- **WHAT NEEDS TO BE DONE**
Return the listing below exactly, with the pictures dropped.

- **DATA EXTRACT**
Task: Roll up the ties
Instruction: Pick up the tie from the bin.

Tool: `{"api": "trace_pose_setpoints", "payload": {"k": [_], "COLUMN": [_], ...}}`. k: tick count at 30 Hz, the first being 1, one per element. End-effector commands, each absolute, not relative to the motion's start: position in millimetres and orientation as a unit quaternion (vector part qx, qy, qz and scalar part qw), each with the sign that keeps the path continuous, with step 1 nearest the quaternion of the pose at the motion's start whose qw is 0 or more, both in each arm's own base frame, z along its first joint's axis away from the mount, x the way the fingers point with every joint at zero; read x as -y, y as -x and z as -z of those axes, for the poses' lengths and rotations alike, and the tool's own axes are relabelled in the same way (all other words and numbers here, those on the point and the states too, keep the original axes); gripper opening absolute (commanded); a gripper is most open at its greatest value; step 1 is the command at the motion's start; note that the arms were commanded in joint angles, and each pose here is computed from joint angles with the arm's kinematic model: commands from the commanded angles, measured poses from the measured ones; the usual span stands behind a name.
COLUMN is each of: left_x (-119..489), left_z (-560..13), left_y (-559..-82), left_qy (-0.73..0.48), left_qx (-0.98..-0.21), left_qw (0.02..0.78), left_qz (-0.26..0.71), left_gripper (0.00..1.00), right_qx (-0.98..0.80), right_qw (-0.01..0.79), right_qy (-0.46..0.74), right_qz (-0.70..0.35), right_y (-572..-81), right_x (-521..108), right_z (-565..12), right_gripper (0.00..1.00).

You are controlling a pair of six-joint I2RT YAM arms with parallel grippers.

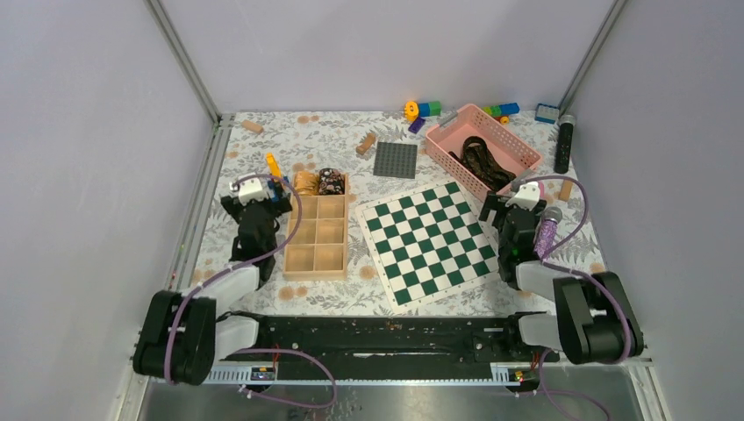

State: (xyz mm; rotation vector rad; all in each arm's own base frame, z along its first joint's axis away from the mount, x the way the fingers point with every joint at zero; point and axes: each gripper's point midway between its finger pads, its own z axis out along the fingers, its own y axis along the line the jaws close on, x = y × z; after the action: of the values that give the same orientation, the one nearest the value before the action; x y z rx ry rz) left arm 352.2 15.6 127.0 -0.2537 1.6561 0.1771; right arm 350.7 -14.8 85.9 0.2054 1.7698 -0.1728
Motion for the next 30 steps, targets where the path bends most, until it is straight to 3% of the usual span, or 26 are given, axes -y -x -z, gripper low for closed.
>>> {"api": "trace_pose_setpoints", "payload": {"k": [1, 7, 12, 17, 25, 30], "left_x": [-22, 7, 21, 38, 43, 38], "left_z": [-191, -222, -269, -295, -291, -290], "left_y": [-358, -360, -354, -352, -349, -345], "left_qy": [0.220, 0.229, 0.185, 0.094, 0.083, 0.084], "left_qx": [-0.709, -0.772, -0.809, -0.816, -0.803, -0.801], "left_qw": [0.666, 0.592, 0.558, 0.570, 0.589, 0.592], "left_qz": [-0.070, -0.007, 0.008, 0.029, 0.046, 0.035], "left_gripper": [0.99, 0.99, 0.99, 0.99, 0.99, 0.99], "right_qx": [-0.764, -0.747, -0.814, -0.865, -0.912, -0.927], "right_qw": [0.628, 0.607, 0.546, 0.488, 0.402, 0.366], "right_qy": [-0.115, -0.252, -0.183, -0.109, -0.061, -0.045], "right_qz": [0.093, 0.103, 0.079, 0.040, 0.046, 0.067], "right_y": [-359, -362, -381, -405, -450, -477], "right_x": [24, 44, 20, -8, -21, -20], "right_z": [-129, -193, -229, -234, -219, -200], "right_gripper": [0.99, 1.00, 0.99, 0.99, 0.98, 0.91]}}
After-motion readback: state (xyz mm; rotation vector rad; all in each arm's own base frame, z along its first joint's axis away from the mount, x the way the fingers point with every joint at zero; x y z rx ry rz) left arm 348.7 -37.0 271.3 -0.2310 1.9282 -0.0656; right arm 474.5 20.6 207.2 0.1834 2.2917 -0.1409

- **ANSWER TO THE EXERCISE**
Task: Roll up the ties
Instruction: Pick up the tie from the bin.

Tool: `{"api": "trace_pose_setpoints", "payload": {"k": [_], "COLUMN": [_], ...}}`. k: tick count at 30 Hz, the first being 1, one per element. End-effector commands, each absolute, not relative to the motion's start: position in millimetres and orientation as a unit quaternion (vector part qx, qy, qz and scalar part qw), each with the sign that keeps the path continuous, with step 1 nearest the quaternion of the pose at the motion's start whose qw is 0 or more, both in each arm's own base frame, z along its first joint's axis away from the mount, x the way the fingers point with every joint at zero; read x as -y, y as -x and z as -z of those axes, for the poses' lengths and rotations alike, and the tool's own axes are relabelled in the same way (all other words and numbers here, those on the point and the states too, keep the original axes); gripper opening absolute (commanded); a gripper is most open at its greatest value; step 1 is the command at the motion's start; note that the arms were commanded in joint angles, and each pose here is computed from joint angles with the arm's kinematic model: commands from the commanded angles, measured poses from the measured ones; the usual span stands behind a name.
COLUMN is each of: left_x (-119..489), left_z (-560..13), left_y (-559..-82), left_qy (-0.73..0.48), left_qx (-0.98..-0.21), left_qw (0.02..0.78), left_qz (-0.26..0.71), left_gripper (0.00..1.00), right_qx (-0.98..0.80), right_qw (-0.01..0.79), right_qy (-0.46..0.74), right_qz (-0.70..0.35), right_y (-572..-81), right_x (-521..108), right_z (-565..12), right_gripper (0.00..1.00).

You are controlling a pair of six-joint I2RT YAM arms with parallel grippers.


State: (xyz mm; rotation vector rad; all in each arm's own base frame, z along its first joint's axis away from the mount, x the way the fingers point with every joint at zero; point and axes: each gripper's point midway between its finger pads, its own z axis out along the fingers, its own y axis along the line the jaws close on, x = y × z; after the action: of the values that give the same orientation, the one nearest the value before the action; x y z rx ry rz) left arm 352.2 15.6 127.0 -0.2537 1.6561 0.1771; right arm 350.7 -14.8 85.9 0.2054 1.7698 -0.1728
Motion for the next 30 steps, targets where the path bends most, until it is straight to 3% of the usual span, or 26 are given, axes -y -x -z, gripper low for closed.
>>> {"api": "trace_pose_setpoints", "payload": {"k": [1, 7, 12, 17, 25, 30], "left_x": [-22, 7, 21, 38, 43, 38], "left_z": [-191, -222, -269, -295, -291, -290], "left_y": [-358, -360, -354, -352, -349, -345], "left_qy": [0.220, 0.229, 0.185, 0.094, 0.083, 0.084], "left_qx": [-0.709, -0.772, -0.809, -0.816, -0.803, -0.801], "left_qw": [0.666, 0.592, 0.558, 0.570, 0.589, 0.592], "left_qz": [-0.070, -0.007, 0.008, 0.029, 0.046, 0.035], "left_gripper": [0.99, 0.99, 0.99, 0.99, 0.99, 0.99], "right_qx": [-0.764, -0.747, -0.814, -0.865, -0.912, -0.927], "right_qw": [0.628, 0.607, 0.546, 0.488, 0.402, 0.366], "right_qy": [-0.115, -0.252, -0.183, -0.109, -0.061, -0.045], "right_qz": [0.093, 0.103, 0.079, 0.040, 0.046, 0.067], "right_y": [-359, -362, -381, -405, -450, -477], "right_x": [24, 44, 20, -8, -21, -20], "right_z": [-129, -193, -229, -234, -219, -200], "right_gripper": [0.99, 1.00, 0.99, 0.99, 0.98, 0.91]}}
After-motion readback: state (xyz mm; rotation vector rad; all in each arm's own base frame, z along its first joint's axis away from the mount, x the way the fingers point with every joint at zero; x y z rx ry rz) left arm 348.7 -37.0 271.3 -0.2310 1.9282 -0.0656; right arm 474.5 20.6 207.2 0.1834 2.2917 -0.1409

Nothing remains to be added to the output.